Decision: If flapping aligns with load, you likely have resource saturation. If it’s random, raise timeout/retries and investigate network/DNS.

Task 6: Validate container-to-container DNS and routing

cr0x@server:~$ docker exec -it api-1 sh -lc 'getent hosts db && nc -zvw2 db 5432'
172.20.0.3 db
db (172.20.0.3:5432) open

What it means: DNS resolves and TCP connect works from the app container to the database container.

Decision: If this fails, don’t waste time inside the app. Fix network, service name, or Compose network configuration.

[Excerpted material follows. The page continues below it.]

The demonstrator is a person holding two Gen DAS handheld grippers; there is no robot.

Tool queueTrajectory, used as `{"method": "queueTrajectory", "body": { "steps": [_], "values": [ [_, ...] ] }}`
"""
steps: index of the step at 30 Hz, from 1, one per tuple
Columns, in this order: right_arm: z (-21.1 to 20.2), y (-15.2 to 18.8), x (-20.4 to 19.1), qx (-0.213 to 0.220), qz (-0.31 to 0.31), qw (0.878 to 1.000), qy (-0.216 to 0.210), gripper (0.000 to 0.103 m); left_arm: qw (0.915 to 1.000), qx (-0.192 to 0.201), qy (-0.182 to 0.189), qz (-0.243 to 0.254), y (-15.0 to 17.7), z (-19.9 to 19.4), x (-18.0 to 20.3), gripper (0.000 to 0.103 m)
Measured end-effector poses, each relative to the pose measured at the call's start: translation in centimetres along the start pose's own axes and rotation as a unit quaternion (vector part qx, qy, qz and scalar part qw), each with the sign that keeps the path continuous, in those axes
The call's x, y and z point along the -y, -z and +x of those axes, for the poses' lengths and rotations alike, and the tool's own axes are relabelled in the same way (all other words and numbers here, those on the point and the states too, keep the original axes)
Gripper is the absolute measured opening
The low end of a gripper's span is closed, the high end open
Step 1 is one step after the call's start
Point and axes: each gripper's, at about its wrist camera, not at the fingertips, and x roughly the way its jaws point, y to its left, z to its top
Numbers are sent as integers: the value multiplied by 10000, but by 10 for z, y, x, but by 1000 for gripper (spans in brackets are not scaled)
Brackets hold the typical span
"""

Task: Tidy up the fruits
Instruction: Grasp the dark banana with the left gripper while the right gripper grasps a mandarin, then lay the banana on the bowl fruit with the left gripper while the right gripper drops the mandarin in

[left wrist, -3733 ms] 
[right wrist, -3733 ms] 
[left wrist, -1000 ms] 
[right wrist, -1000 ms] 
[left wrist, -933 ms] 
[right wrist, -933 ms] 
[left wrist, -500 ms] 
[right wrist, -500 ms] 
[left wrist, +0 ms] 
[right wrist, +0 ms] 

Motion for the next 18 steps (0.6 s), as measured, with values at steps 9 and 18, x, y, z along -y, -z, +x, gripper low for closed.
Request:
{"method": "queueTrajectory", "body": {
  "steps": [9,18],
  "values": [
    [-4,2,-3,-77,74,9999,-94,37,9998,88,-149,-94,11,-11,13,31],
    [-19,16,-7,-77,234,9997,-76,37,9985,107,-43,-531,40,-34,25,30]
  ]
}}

Task 7: Prove the app is listening where you think it is

cr0x@server:~$ docker exec -it api-1 sh -lc 'ss -lntp | head'
State  Recv-Q Send-Q Local Address:Port  Peer Address:Port Process
LISTEN 0      4096   0.0.0.0:8080       0.0.0.0:*     users:(("java",pid=1,fd=123))

What it means: The service listens on 0.0.0.0:8080. If it were on 127.0.0.1 only, your port mapping could be “up” but unreachable externally.

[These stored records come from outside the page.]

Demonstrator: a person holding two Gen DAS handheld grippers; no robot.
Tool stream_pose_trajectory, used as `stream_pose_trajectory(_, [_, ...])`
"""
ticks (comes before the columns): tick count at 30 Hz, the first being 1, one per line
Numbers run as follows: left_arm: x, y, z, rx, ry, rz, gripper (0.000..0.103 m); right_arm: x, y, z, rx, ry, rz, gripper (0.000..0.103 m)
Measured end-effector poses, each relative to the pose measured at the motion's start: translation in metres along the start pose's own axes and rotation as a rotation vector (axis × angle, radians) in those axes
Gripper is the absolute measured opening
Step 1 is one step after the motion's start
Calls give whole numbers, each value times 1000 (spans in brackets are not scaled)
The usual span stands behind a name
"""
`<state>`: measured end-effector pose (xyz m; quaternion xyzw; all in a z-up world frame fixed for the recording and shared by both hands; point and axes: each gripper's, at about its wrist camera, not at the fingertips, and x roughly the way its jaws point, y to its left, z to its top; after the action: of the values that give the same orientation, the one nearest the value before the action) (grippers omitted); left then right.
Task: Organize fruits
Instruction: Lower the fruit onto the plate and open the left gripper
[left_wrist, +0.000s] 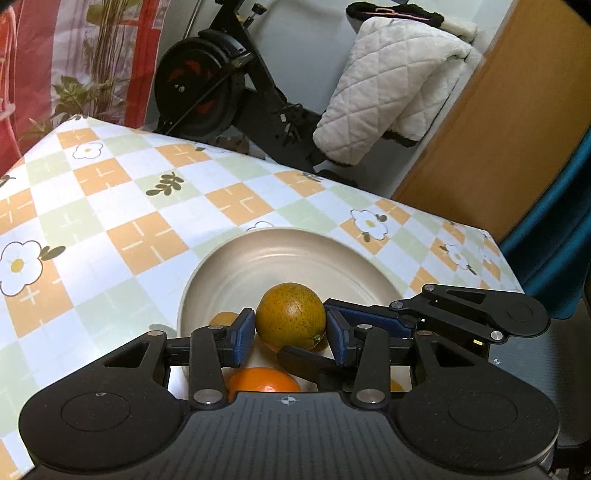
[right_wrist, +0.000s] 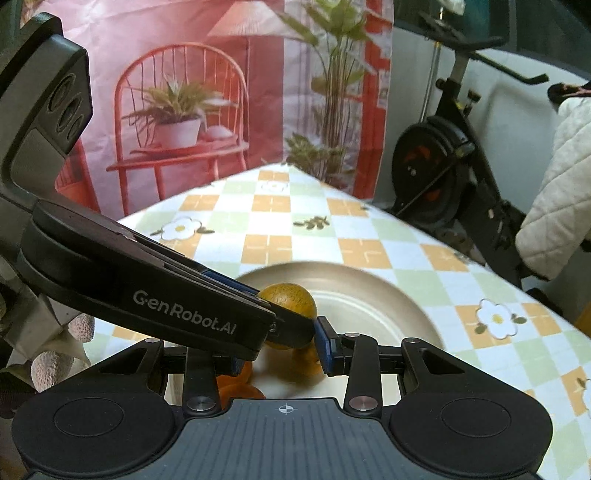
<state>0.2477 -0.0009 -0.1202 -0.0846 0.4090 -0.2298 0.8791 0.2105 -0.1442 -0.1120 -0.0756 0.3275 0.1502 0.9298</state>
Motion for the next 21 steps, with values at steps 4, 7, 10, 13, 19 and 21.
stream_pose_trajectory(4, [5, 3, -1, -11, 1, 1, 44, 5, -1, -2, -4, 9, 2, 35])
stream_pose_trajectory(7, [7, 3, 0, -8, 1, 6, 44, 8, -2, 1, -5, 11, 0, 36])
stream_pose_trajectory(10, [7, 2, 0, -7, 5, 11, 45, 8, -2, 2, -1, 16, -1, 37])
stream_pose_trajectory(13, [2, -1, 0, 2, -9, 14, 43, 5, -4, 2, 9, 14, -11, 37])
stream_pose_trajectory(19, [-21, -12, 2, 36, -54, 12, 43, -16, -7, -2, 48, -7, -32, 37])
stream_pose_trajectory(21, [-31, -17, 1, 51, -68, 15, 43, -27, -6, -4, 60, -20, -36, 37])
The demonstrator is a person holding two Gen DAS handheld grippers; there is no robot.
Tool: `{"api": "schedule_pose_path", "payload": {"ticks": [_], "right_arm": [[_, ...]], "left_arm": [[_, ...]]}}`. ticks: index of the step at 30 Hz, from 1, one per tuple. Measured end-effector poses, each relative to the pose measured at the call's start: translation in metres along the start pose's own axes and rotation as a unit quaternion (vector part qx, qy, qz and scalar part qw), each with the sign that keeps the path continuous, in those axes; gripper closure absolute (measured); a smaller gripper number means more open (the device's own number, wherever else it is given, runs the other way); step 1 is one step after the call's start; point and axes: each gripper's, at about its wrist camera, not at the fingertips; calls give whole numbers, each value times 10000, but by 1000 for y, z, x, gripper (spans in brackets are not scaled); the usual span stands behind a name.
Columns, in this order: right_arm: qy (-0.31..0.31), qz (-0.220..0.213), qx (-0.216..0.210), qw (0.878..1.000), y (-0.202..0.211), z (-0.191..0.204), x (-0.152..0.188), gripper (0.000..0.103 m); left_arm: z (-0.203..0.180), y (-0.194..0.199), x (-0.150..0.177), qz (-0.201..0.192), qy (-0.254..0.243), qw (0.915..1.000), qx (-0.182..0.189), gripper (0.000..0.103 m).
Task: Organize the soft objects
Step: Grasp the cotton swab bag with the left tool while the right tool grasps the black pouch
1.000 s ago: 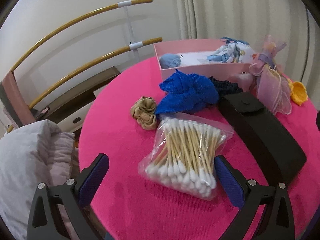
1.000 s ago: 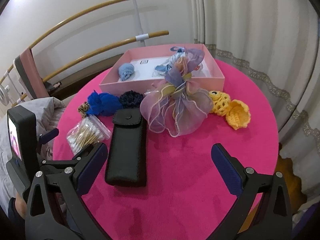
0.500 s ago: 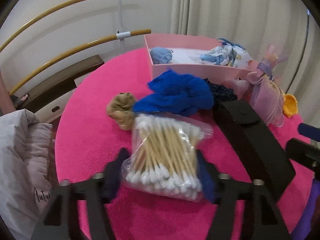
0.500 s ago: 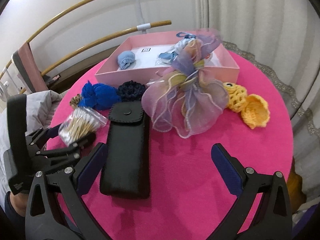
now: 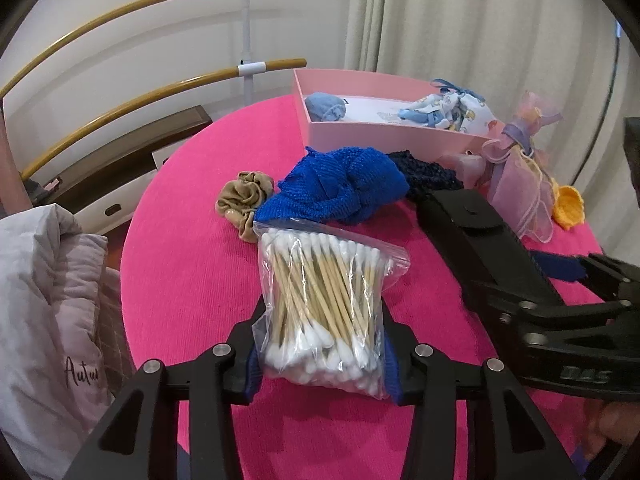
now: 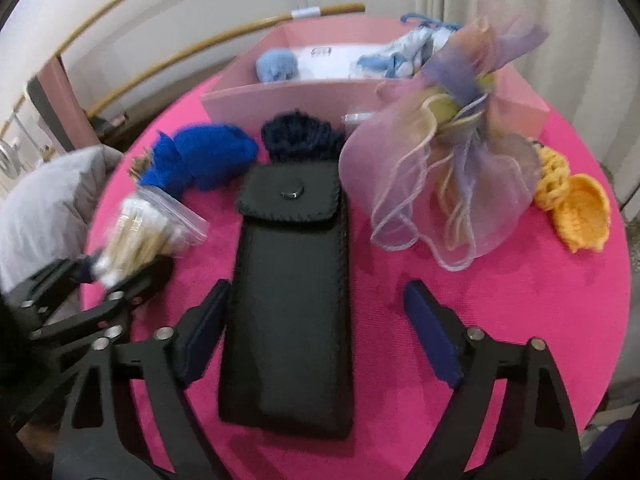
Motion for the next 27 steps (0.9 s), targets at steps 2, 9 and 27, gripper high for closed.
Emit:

Decision: If it’s bound wrong, fix the app bind address. Don’t paper over it with host networking unless you enjoy regret.

Task 8: Test the real request path from the host (port mapping)

cr0x@server:~$ curl -fsS -m 2 -D- http://127.0.0.1:18080/healthz
HTTP/1.1 200 OK
Content-Type: text/plain
Content-Length: 2

ok

What it means: Through the published port, the health endpoint responds within 2 seconds.

Decision: If host curl fails but in-container curl works, your issue is mapping, firewall, proxy, or the app binding to the wrong interface.

Task 9: Identify CPU throttling that makes checks time out

cr0x@server:~$ docker stats --no-stream api-1
CONTAINER ID   NAME    CPU %     MEM USAGE / LIMIT     MEM %     NET I/O       BLOCK I/O     PIDS
a1b2c3d4e5f6   api-1   198.32%   1.2GiB / 1.5GiB       80.12%    1.3GB / 1.1GB  25MB / 2MB   93

What it means: High CPU and memory usage. If you also set tight health timeouts, you’ll see false negatives under load.

Decision: Either allocate more CPU/memory, reduce work, or widen health timeout so “healthy under expected load” remains true.

Task 10: Check for OOM kills or restarts that masquerade as “flakiness”

cr0x@server:~$ docker inspect --format 'RestartCount={{.RestartCount}} OOMKilled={{.State.OOMKilled}} ExitCode={{.State.ExitCode}}' api-1
RestartCount=2 OOMKilled=true ExitCode=137

What it means: Exit code 137 and OOMKilled=true: the kernel killed it. Your healthcheck didn’t fail; the container died.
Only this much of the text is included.